他把空纸杯放在窗台上。“如果你愿意,可以来我们实验室做一次评估。看看你的听力损失类型是否符合入组条件。”
沈听澜把名片放进外套口袋里。
“我考虑一下。”
方铭点了点头。他从窗台上拿起纸杯,走到垃圾桶旁边扔掉,然后往报告厅方向走了。走了两步又停下来,转过身。
“对了。你的传感器做得很好。零点一ppm,不是每个大一学生都能跑出来的。”
然后他推开报告厅的门,进去了。
周予安从走廊那头走过来,手里端着一杯橙汁。他把橙汁递给她,她接过来喝了一口。甜的,凉的。
“那个人是谁。”他问。
“生物医学工程系的。姓方。他说我的敏感材料可以用在神经电极上。”
周予安看着她。她没有继续说,他也没有追问。两个人站在窗户旁边,把橙汁喝完了。窗外的法桐树叶子还在风里翻着,银白色的背面一闪一闪的。
晚上,沈听澜把那张名片从外套口袋里掏出来放在书桌上。
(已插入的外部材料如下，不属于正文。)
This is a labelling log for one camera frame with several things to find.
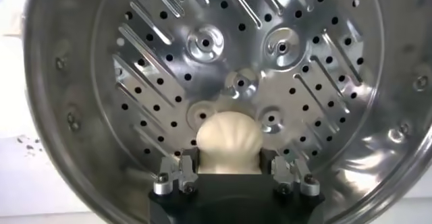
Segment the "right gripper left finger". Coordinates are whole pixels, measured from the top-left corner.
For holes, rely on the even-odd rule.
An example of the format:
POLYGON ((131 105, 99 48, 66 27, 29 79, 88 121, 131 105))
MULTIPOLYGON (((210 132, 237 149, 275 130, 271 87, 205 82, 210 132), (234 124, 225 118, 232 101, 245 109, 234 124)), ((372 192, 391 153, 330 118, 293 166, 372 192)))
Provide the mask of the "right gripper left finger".
POLYGON ((193 194, 198 179, 199 155, 198 148, 191 148, 184 150, 178 160, 163 157, 153 183, 153 192, 158 196, 169 195, 175 190, 183 194, 193 194))

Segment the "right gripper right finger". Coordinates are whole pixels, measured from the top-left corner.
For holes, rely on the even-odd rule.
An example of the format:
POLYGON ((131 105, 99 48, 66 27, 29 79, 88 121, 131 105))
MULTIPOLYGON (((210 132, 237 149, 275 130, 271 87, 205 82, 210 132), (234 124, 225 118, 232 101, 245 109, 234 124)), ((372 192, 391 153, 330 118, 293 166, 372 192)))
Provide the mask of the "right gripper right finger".
POLYGON ((281 193, 299 191, 308 197, 320 194, 320 182, 304 160, 264 148, 261 149, 259 158, 262 174, 271 175, 281 193))
浅蓝色的,边角磨损,方铭,生物医学工程系。背面那行字——“神经接口”。她盯着那两个字看了很久。然后把它和法桐叶子、银杏叶子放在一起。三样东西并排躺在抽屉最里面,叶子压干了,名片还是新的。
她把抽屉合上。
手机亮了。周予安发的消息。
“那件事,你想好了吗。”
她打字回过去。“还没。”
“不急。”
她把手机放下。窗外法桐树的叶子还在风里翻着,路灯的光从缝隙里漏进来,在天花板上晃成一片细碎的光斑。她看着那片光斑,翻了个身,面朝墙壁。墙壁上什么都没有,但她盯了很久。